Football match-play has been considered as a complex, self-organised, unstable, unpredictable, and highly dynamic system, in which coaches and players try to keep the stability of their own attacking and defending system and to disorganize the opponents' structure (1–3). However, several contextual factors, such as match location, competition features, team ranking, level of play, match outcome, and style of play may influence individual and team behaviors (4–8). Consequently, players must adapt physically, physiologically, and psychologically to different match-related contextual factors, which may lead to changes and variations in technical-tactical actions and patterns during match-play (3).
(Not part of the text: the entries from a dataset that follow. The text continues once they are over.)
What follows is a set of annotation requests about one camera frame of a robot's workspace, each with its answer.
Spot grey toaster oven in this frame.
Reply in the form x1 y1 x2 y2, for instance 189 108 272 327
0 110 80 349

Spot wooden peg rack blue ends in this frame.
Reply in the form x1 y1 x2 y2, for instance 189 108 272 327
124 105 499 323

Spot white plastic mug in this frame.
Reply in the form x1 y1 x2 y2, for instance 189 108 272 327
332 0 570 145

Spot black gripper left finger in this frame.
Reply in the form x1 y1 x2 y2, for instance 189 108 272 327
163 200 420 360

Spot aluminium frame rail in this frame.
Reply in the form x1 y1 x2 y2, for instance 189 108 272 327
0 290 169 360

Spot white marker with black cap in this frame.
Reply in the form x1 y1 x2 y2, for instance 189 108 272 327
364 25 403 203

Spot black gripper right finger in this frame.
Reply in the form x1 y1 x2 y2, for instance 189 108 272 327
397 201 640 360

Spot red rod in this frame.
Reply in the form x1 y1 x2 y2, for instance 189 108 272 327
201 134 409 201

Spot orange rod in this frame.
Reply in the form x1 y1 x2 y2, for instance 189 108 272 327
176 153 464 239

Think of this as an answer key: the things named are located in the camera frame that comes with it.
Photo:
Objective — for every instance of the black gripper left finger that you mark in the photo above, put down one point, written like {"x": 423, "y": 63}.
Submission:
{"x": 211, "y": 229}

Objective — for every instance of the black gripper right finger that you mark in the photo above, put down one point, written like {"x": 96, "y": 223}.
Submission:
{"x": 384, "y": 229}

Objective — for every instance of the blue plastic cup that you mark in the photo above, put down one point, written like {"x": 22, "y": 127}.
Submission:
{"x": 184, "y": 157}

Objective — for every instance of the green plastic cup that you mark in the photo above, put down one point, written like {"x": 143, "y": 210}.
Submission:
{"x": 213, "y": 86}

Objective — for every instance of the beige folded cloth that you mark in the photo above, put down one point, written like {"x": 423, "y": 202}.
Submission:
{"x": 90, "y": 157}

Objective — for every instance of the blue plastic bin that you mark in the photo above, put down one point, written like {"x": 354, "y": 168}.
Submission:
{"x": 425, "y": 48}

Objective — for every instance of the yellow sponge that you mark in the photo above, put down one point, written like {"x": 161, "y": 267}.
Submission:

Football interruptions are a main characteristic of a match and may underline the intermittent nature of sport (9–11). Recently, effective playing time has been debated as a topic of major concern by several stakeholders in football (10–13), as official matches last for >90 min, however several interruptions, such as substitutions, fouls, injuries, goals, or the ball being out-of-play could negatively affect the effective playing time (9, 14). For example, it has been found in the Portuguese League that effective playing time was on average −49 min of total playing time (i.e., 90 min), which is consistently lower compared to other European Leagues (i.e., Germany, Spain, France, England, and Italy) and the Champions League (15). Given that, a recent study (16) considering the effective playing time, distinguishing the two main phases of the game (i.e., possession or non-possession of the ball), and normalizing the total distance to meters per minute (m·min⁻¹), found that teams run more without possession than in the ball-possession, and the effective playing time and the amount of ball possession influenced the players’ running performance. Another study (17) investigated the effects of the Video Assistant Referee system (VAR) on the playing time, technical-tactical, and physical performance in soccer players, and found that the total playing time increased slightly when compared to three situations (without the intervention of VAR = 95.1 min, one intervention of VAR = 96.0 min, and 2–3 interventions of VAR = 99.1 min), however, effective playing time decreased significantly between without VAR and one intervention of the VAR (52.5 vs. 51.5 min). Considering technical-tactical parameters, in the same study (17) the total scored goals increased as the number of VAR intervention increased.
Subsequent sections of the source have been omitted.